• Work task: Pick each line that has "pink" out of the records.

Dataset excerpts
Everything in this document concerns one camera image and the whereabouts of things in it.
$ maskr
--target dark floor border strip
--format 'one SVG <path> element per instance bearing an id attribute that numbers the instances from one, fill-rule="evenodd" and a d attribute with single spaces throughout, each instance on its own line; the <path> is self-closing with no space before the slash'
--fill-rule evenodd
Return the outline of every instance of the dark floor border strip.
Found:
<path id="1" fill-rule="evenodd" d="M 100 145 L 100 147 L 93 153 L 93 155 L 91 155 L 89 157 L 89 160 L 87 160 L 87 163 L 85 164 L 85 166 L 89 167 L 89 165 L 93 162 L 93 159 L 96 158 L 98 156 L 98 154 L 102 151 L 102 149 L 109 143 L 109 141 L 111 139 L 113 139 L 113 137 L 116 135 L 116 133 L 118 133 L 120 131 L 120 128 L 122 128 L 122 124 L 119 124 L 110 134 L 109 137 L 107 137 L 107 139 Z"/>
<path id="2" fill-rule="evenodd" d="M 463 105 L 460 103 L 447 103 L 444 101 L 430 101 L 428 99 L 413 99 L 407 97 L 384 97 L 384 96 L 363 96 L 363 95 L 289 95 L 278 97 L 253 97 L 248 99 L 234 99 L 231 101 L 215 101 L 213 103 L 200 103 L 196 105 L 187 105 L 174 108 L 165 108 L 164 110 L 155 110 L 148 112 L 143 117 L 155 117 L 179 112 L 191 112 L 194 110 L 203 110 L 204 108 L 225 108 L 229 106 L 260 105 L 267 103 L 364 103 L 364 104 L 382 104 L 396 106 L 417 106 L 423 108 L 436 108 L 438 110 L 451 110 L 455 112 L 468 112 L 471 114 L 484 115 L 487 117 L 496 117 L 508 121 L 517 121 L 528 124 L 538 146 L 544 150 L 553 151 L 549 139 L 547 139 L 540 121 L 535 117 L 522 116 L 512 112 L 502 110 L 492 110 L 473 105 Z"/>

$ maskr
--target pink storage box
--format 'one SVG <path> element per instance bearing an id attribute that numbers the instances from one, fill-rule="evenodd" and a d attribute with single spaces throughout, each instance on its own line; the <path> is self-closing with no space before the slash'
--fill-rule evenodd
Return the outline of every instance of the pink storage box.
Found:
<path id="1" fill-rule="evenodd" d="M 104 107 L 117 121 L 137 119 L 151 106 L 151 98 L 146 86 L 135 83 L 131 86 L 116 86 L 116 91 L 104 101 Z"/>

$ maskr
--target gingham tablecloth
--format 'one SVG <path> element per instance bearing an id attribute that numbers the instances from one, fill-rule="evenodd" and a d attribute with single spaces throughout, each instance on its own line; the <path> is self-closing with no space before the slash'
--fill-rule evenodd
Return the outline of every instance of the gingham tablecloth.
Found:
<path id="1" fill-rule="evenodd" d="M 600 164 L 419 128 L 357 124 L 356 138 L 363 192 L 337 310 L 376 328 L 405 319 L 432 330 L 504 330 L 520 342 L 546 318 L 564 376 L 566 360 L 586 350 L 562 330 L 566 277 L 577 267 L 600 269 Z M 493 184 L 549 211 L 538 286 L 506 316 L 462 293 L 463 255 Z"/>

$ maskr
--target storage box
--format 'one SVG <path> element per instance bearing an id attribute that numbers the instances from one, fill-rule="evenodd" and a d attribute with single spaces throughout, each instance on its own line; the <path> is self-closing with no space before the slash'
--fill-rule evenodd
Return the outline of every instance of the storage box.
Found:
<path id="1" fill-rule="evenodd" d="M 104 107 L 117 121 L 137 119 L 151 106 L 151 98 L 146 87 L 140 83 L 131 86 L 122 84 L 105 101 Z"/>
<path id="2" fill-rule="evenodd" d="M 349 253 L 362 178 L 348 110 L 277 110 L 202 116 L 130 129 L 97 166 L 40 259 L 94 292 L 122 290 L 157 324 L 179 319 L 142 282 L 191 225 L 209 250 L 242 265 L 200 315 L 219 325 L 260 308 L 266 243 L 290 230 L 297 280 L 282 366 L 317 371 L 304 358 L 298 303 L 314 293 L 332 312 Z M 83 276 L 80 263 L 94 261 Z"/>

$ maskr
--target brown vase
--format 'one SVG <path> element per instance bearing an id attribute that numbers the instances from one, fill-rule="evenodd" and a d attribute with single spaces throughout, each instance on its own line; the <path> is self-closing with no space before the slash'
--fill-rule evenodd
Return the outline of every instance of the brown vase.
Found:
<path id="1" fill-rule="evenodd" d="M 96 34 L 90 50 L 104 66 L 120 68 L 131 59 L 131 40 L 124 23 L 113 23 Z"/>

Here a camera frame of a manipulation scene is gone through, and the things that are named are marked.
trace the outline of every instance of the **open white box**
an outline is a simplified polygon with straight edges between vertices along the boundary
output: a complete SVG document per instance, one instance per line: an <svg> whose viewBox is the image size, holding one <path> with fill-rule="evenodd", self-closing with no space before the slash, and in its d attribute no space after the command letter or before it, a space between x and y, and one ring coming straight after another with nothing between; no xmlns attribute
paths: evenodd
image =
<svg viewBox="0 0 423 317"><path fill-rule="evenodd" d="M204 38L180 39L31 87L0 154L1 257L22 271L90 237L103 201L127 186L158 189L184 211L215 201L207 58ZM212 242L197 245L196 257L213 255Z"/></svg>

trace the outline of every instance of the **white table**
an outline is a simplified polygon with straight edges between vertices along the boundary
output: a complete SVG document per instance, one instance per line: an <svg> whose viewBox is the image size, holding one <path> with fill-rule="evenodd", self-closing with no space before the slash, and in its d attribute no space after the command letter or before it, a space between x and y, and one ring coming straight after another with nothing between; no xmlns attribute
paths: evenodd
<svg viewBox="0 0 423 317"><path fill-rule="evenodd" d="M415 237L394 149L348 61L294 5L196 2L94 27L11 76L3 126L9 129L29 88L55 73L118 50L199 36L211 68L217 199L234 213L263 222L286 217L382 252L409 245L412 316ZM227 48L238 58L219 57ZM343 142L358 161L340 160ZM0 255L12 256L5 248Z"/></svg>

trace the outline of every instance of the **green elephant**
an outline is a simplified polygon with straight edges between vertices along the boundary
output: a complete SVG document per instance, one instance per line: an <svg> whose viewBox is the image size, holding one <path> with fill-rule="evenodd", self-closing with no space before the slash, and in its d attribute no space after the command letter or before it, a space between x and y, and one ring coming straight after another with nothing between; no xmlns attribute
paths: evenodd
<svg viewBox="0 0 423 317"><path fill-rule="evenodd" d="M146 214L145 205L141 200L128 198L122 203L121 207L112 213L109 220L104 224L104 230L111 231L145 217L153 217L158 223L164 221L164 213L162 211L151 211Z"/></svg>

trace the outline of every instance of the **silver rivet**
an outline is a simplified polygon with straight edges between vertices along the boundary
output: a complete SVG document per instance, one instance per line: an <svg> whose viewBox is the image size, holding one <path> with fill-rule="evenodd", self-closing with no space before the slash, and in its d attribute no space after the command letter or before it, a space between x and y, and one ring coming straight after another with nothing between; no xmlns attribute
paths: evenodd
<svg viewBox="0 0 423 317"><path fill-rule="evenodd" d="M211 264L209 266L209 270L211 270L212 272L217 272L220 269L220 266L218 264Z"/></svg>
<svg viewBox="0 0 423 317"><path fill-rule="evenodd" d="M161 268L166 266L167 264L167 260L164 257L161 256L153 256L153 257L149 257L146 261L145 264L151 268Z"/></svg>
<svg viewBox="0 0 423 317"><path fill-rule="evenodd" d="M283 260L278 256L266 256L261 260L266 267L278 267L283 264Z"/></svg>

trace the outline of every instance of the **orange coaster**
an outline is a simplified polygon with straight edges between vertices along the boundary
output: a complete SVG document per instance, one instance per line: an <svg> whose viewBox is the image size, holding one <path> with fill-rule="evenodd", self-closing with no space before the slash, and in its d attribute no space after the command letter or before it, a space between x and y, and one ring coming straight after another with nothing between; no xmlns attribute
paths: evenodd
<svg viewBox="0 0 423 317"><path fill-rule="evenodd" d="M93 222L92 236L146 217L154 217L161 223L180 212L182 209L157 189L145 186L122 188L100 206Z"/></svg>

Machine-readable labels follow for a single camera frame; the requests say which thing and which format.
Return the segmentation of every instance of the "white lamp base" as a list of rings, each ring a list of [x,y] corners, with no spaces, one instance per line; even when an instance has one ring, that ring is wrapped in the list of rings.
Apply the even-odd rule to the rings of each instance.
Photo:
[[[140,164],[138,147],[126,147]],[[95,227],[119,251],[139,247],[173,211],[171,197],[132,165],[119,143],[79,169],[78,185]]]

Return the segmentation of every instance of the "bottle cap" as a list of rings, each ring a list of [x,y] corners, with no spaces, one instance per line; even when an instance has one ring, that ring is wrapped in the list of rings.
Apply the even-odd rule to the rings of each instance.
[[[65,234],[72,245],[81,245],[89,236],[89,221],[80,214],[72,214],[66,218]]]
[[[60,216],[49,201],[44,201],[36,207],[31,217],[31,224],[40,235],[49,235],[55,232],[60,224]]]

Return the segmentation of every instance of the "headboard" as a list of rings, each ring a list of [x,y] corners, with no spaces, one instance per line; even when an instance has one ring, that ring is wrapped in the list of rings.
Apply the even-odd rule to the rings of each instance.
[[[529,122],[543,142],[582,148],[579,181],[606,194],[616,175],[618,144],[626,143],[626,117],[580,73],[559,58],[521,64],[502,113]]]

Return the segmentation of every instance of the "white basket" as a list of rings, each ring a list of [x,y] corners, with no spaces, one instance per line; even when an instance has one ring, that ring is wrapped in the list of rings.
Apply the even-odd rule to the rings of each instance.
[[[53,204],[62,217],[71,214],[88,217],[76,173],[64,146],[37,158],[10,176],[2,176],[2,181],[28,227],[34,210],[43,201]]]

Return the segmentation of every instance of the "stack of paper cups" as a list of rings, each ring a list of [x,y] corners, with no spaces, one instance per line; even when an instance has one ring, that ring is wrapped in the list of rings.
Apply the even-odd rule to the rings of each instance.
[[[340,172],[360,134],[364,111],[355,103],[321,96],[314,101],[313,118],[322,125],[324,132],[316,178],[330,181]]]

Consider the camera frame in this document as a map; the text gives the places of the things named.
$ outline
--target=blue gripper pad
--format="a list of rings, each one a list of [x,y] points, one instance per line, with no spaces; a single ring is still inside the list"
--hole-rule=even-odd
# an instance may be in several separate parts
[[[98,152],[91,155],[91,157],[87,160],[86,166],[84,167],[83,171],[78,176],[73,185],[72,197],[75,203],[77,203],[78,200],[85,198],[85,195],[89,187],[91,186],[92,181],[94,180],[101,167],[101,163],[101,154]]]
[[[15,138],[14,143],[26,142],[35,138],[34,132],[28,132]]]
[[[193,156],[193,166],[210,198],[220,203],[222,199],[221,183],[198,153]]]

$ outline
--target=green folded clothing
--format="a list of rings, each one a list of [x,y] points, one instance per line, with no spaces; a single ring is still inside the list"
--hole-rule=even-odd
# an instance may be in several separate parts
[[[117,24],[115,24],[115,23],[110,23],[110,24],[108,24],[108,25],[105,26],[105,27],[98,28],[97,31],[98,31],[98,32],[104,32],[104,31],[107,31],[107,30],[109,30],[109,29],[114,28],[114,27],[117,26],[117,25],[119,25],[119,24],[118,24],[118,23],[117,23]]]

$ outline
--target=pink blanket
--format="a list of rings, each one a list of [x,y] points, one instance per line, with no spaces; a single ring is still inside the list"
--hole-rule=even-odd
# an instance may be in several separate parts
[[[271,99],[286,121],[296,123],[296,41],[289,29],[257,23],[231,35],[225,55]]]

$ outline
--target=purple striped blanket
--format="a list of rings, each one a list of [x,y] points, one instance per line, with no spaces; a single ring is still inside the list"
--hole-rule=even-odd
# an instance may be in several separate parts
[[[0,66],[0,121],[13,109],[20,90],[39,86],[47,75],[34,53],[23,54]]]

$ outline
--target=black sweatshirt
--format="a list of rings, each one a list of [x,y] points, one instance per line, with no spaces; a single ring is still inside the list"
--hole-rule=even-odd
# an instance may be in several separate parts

• Result of this exercise:
--target pink storage box
Return the outline of every instance of the pink storage box.
--target=pink blanket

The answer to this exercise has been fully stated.